(Ecofin Agency) - In Tanzania, Solo Oil on Thursday announced that it has increased its interest in the Kiliwani North Development Licence to 10%.
The company had an initial interest of 6.175% in the licence and is to pay Aminex $2.16 million to increase the interest by 3.825% to 10%.
A Gas Sales Agreement (GSA) was signed with the Tanzanian Petroleum development Corporation (TDPC) in early January and commissioning of the Kiliwani North-1 well which is located in the Kiliwani North Development Licence, has been ongoing with gas production scheduled to begin soon. Gas from the well will at first be used to commission the new Songo Songo gas treatment plant, before it is conveyed by pipeline to Dar es Salaam to be sold into the local market at an arranged price of about $3.07/Mmscf.

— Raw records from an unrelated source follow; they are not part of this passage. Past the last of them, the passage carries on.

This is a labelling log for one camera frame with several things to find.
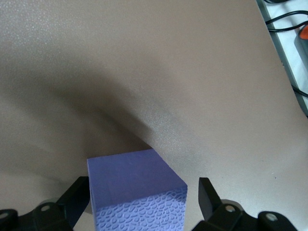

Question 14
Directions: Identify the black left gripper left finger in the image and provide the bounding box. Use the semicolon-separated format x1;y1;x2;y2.
0;176;91;231

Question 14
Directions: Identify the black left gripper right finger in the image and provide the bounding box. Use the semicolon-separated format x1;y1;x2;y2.
192;177;299;231

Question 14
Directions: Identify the purple foam block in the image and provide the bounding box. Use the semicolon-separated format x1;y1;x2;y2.
87;148;188;231

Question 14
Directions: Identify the brown table mat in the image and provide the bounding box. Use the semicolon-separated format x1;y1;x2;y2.
0;0;308;231

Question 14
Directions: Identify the grey orange device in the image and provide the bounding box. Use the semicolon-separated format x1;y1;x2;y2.
294;24;308;56

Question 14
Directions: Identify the white table edge rail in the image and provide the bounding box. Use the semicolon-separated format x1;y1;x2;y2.
256;0;308;118

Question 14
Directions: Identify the black cable bundle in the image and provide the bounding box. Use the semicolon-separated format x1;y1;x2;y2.
263;0;308;98

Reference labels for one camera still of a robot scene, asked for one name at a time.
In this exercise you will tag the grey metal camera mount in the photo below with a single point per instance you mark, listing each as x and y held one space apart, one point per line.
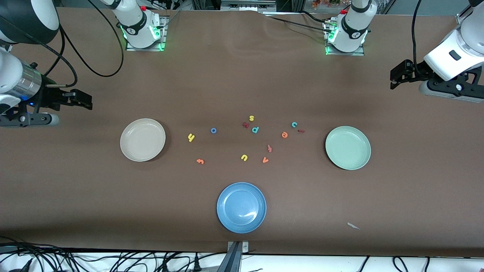
234 260

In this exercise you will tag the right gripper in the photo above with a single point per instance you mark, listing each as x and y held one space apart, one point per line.
48 97

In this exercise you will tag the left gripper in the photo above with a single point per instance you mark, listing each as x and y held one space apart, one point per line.
419 71

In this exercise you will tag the pale green plate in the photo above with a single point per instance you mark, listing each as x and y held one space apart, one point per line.
348 148

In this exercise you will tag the aluminium frame profile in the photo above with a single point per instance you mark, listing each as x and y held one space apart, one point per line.
462 17

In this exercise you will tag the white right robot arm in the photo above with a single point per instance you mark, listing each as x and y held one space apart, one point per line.
136 22

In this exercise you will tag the yellow foam letter h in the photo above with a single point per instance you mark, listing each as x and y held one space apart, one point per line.
191 137

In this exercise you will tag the beige brown plate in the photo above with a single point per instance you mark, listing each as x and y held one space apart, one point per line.
143 140

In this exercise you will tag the orange flower decoration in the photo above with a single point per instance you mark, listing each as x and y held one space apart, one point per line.
325 3

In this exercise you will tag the brown table cover sheet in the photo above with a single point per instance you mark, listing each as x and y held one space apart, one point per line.
75 189

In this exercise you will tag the grey equipment box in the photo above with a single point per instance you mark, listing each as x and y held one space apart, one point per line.
245 4

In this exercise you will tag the small white paper scrap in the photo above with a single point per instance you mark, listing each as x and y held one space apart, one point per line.
353 226

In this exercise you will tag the blue plate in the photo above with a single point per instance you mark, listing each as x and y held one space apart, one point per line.
241 207

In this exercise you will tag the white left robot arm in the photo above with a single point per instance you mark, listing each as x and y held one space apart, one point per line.
353 26

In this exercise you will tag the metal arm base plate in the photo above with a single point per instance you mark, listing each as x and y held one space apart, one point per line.
362 51
163 37

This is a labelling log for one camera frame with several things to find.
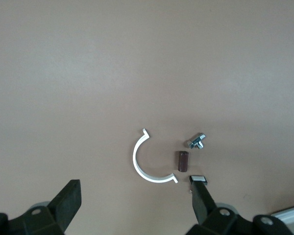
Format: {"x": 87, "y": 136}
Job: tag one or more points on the white square push button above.
{"x": 198, "y": 178}

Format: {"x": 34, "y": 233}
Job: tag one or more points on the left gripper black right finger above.
{"x": 202, "y": 203}

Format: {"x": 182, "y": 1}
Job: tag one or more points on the dark brown cylinder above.
{"x": 182, "y": 161}

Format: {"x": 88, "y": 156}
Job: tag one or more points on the white drawer cabinet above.
{"x": 291, "y": 218}

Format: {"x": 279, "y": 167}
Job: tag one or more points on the chrome tee valve fitting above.
{"x": 194, "y": 143}

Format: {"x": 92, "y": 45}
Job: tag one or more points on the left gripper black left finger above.
{"x": 66, "y": 203}

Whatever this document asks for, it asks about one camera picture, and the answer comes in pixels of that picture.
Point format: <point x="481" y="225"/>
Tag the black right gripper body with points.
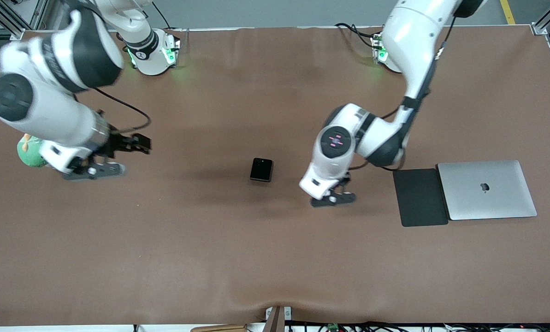
<point x="118" y="142"/>

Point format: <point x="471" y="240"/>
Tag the black smartphone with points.
<point x="261" y="169"/>

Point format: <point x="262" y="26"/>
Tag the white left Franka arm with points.
<point x="413" y="46"/>

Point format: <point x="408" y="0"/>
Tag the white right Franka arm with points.
<point x="49" y="101"/>

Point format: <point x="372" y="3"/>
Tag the dark grey mouse pad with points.
<point x="420" y="197"/>

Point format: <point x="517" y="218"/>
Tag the green dinosaur plush toy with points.
<point x="29" y="154"/>

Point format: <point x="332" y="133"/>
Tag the brown table cover mat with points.
<point x="274" y="240"/>

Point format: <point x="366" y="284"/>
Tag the silver closed laptop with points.
<point x="487" y="190"/>

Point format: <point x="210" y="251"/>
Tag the light wooden board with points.
<point x="219" y="328"/>

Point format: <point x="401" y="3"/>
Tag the white table edge bracket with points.
<point x="287" y="313"/>

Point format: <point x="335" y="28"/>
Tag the aluminium frame profile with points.
<point x="7" y="18"/>
<point x="549" y="18"/>

The basic terms of the proposed license acquisition includes Solo cutting its option to procure an additional 6.175% in the licence in the Second Tranche Acquisition which was announced on October 14, 2014 and amended by TPDC on October 5, 2015. Under the Second Tranche Acquisition Solo will obtain an additional 3.825% of the license from Aminex for $2,168,000.
The partners have decided to sign a formal sale and purchase agreement SPA in 30 days. Upon signing the agreement, Solo will pay $500,000 while the remaining balance will be paid on or before 30 April 2016.
Aminex is the operator of the licence with 55.575% alongside RAK Gas LLC with 23.75%, Solo Oil plc with 6.175%, Bounty Oil & Gas NL with 9.05% and TPDC with 5%, following TPDC’s back in on October 5. Meanwhile, on conclusion of the sale and purchase agreement, Aminex will hold 51.75% and Solo will hold 10% interest, Energy-pedia reports.